Taxation of unit trusts and OEICs
Taxation management whether it is Open-Ended Investment Companies (OEICS) or unit trusts completely is determined on the combination of the fund.
The fund is categorised as a non-equity fund if more than 60% of the total find is invested in cash or fixed interest. This means whatever earning it be, all will be taxed as an interest sharing.
The fund is categorised as an equity fund if less than 60% of the total fund is capitalized in the form of cash or fixed or secured interest. This tells that whatever earning it will be it would be taxed as a dividend distribution.
Income Payment Corporation Tax
In case of non-equity funds, one can reclaim or compensate against the company’s corporation tax responsibilities if the fund manager has cut tax as 20% for the financial period. The tax on the complete interest will be due in 9 months and 1 day after the financial year end of a complete fund is selected
Through equity funds, the limited companies are not responsible to corporation tax in UK dividend income they get.
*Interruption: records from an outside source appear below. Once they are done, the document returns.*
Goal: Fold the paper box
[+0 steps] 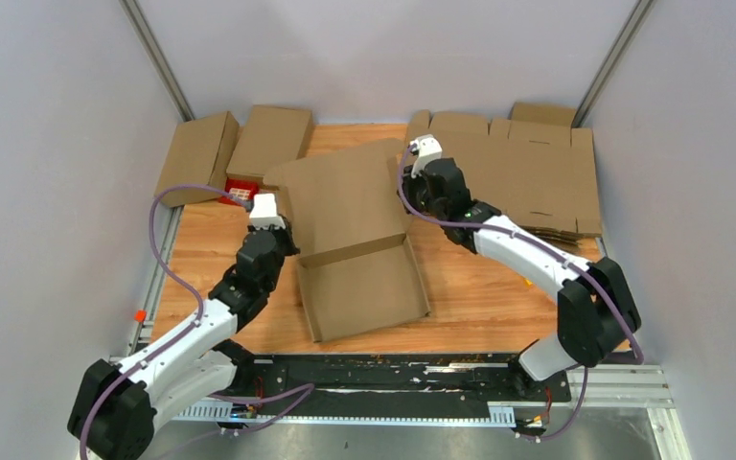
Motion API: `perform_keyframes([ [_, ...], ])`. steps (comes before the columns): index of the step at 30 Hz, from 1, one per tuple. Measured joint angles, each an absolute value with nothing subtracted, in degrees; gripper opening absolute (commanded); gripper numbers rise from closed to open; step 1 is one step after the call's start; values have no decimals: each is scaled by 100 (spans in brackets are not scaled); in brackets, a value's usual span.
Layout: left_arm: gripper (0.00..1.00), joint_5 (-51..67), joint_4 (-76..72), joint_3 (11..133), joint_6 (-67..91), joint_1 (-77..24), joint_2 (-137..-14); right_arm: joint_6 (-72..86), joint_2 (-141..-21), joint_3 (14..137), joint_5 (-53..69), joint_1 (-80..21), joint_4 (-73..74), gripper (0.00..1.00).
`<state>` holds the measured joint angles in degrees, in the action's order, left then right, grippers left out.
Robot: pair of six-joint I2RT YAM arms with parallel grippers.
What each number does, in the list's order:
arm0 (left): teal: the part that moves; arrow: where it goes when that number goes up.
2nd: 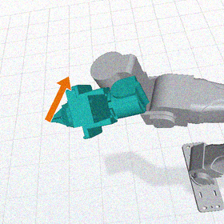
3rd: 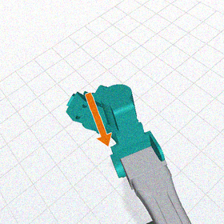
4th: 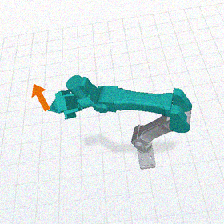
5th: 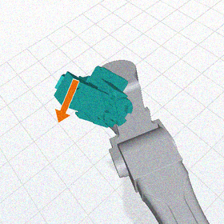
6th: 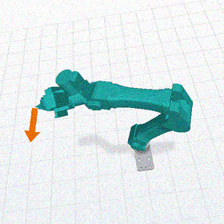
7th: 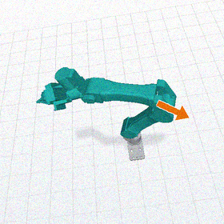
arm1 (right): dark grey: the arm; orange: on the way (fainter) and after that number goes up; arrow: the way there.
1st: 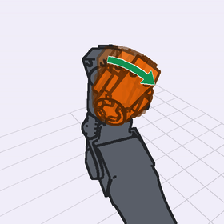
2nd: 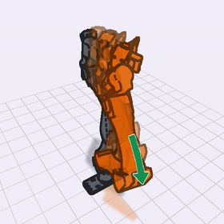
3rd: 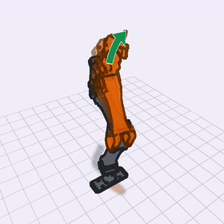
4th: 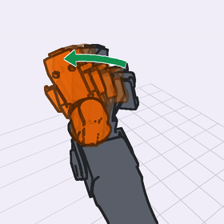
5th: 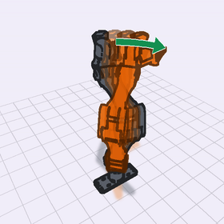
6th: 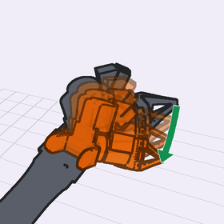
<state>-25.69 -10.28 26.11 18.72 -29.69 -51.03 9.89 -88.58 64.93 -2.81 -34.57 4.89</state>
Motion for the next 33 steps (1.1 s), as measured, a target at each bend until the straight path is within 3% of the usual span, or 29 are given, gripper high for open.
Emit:
perform_keyframes([
  [12,0,-2399,-3627,1817,849,-3365,-5616,-202,-8377,4204,-1498,-3953,-2904,0],
  [18,0,-2324,-4718,1863,473,-3367,-6171,-823,-8517,4119,-1885,-3964,-4217,0],
  [21,4,-2296,-4956,2115,298,-3367,-6547,-1015,-8621,4200,-2108,-3964,-4493,0],
  [26,0,-2117,-5876,2257,102,-3365,-6987,-1111,-8823,4501,-2526,-3953,-4611,0],
  [28,0,-1903,-6254,2255,-45,-3361,-7179,-1052,-8831,4550,-2569,-3913,-4591,10],
  [30,0,-1697,-6508,2220,-132,-3354,-7310,-902,-8831,4567,-2545,-3837,-4442,30],
  [33,0,-1356,-6831,2078,-239,-3356,-7456,-602,-8827,4571,-2300,-3756,-4012,67],
])
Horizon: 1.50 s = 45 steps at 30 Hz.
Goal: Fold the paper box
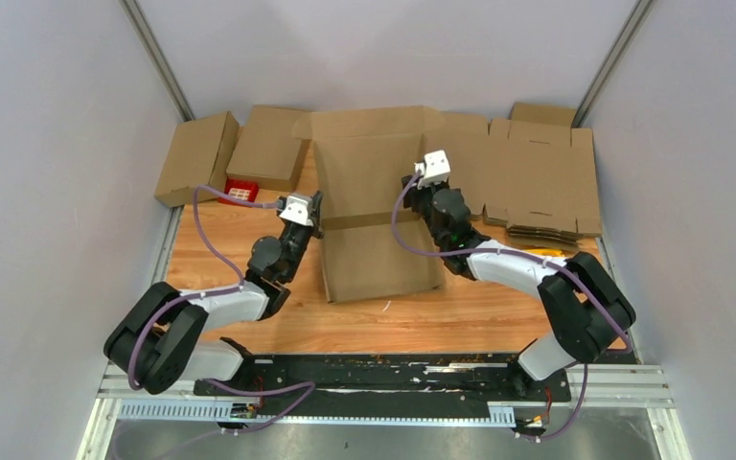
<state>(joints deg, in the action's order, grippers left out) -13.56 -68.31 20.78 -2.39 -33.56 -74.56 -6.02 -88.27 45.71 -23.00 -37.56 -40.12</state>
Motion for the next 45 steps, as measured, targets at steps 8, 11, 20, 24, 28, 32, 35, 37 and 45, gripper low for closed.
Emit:
perform_keyframes([
  [8,0,-777,-7249,1824,-429,-3369,-7673,200,-8331,4582,-1450,-3437,-2366,76],
  [11,0,-611,-7349,1809,-443,-3382,-7723,429,-8053,4775,-1278,-3273,-1509,82],
  [20,0,-464,-7397,1802,-469,-3415,-7824,659,-7828,6156,-884,-2832,1048,90],
  [24,0,-360,-7393,1758,-489,-3433,-7824,716,-7585,6158,-805,-2534,1402,86],
  [28,0,-252,-7384,1739,-489,-3454,-7824,757,-7649,6543,-722,-2314,1874,79],
  [32,0,-196,-7384,1719,-489,-3454,-7824,864,-7808,7006,-711,-2139,2174,78],
  [35,0,-193,-7380,1719,-489,-3454,-7824,943,-7791,7004,-687,-1997,2316,78],
  [37,0,-193,-7376,1717,-486,-3454,-7824,989,-7758,6923,-668,-1885,2342,80],
  [45,0,-220,-7367,1717,-486,-3454,-7824,1162,-7249,6149,-587,-1643,2416,84],
])
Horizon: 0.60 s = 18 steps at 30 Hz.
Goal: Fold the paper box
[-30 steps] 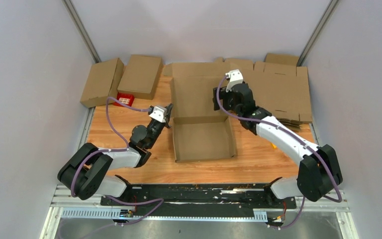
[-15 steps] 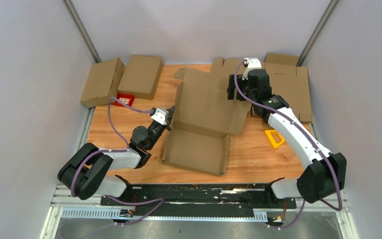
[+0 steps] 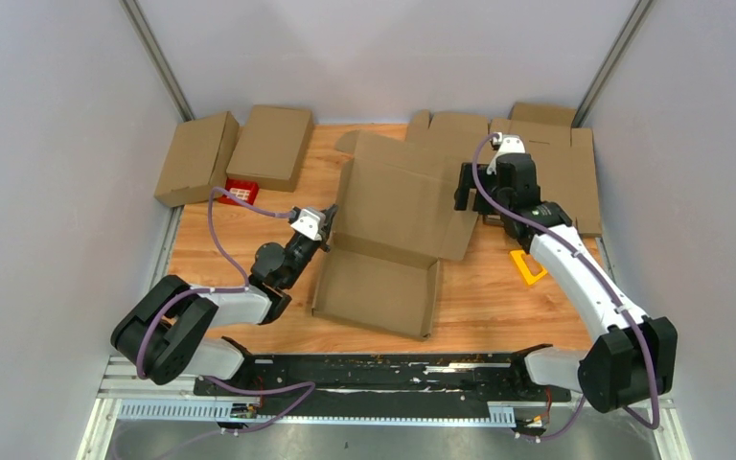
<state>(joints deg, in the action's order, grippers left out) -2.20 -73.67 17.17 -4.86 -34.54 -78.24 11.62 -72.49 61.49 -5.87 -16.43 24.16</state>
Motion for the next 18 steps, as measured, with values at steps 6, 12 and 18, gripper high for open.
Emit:
perform_keyframes([
  [6,0,-217,-7367,1717,-484,-3454,-7824,1304,-7192,5940,-38,-1455,2370,61],
  [12,0,-226,-7367,1717,-484,-3452,-7835,1347,-7203,5929,294,-1404,2228,46],
  [18,0,-261,-7367,1712,-482,-3452,-7872,1347,-7303,5929,515,-1393,2154,36],
])
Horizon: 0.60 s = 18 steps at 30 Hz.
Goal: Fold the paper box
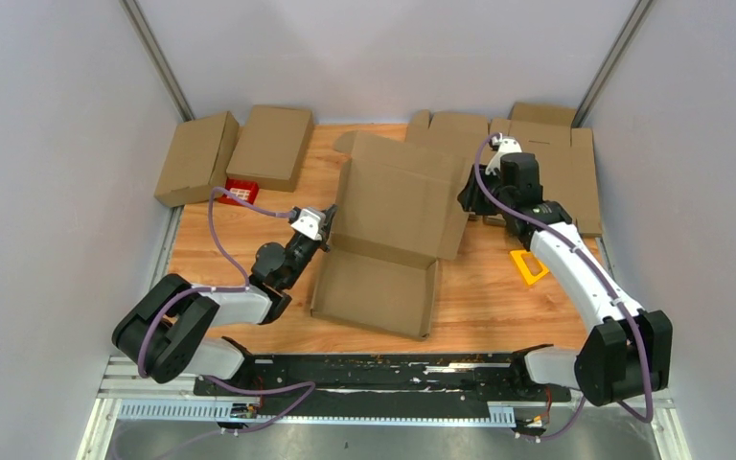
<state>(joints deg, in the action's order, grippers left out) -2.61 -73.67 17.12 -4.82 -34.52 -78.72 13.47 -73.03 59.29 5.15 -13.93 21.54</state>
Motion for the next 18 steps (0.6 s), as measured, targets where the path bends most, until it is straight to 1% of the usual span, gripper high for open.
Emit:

Capital gains and corporation tax
Both recognised and unrecognised gains with non-equity funds are liable to corporation tax annually. Any capital gains with equity funds are taxed during clearance. Even though the company has the advantage of indexation allowance, no yearly relief is available.
Advantages of the UK Bond
Here you will get a well explained summary of possible advantages and disadvantages of UK bonds.
Any advices can be influenced by many considerations and that includes:
- Risk profile
- Fund choice
- Future aspirations and objectives
The above mentioned are a part of recommendation made for clients specifically.
Taxation of the UK Bond - Under the chargeable event legislation, single premium investment bonds are taxed, (excluding the corporate investors where loan relationship rules come into play) this concludes instead of capital gain tax (CGT) chargeable profits are measured to income tax.
There is a loss of corporation tax by the bond inside the life fund. The exact rate compensated will vary within the fund but the bondholders will be considered to have payed tax at the rate of equivalent to 20% in the fund even when the rate is lower.
The capital gains that occur from within the life fund are charged with 20% tax but they are profited from indexation relief. In 1998, this was removed for individuals but life funds still get benefitted from this exemption and this will continue.
Tax liability on encashment will be more for higher and additional rate tax payers. As a conclusion the life fund taxation already faced a higher rate (40%) taxpayer will have to pay an extra 20% on the profit and an extra rate (45%) taxpayer will pay an extra 25% on the profit.
UK Bond Wrapper Advantages
Bonds don’t produce income and hence they are non-income producing assets hence there are no yearly tax returns for individuals and trustees
Funds can be swapped between bonds without helping in rising of a CGT or income tax responsibility on the investor and with no requirements of tax reporting.
Swapping off and on of funds is not liable to the CGT 30-day rule so it will not help in rise of taxable events.
It is recognised that profits may benefit from top deduction exemptions which can decrease or remove any higher or additional rate responsibility.
Advantages of top-ups are from top-deduction from starting (for individuals only).
Bonds can be allocated in the form of gifts too without giving growth to a tax charges although there could be inheritance tax (IHT) attached to it.
Each year one can take 5% tax overdue allowance of the original investment for 20 years without producing instant tax obligation.
The bonds can also be gifted into trust and allocated out of trust without increasing income tax or CGT burdens.
To avoid expenses on events of death of the applicant(s), several lives that are guaranteed can be used at inception.
Wherever testing is required by a local authority for residential maintenance, single premium investment bonds are not included normally.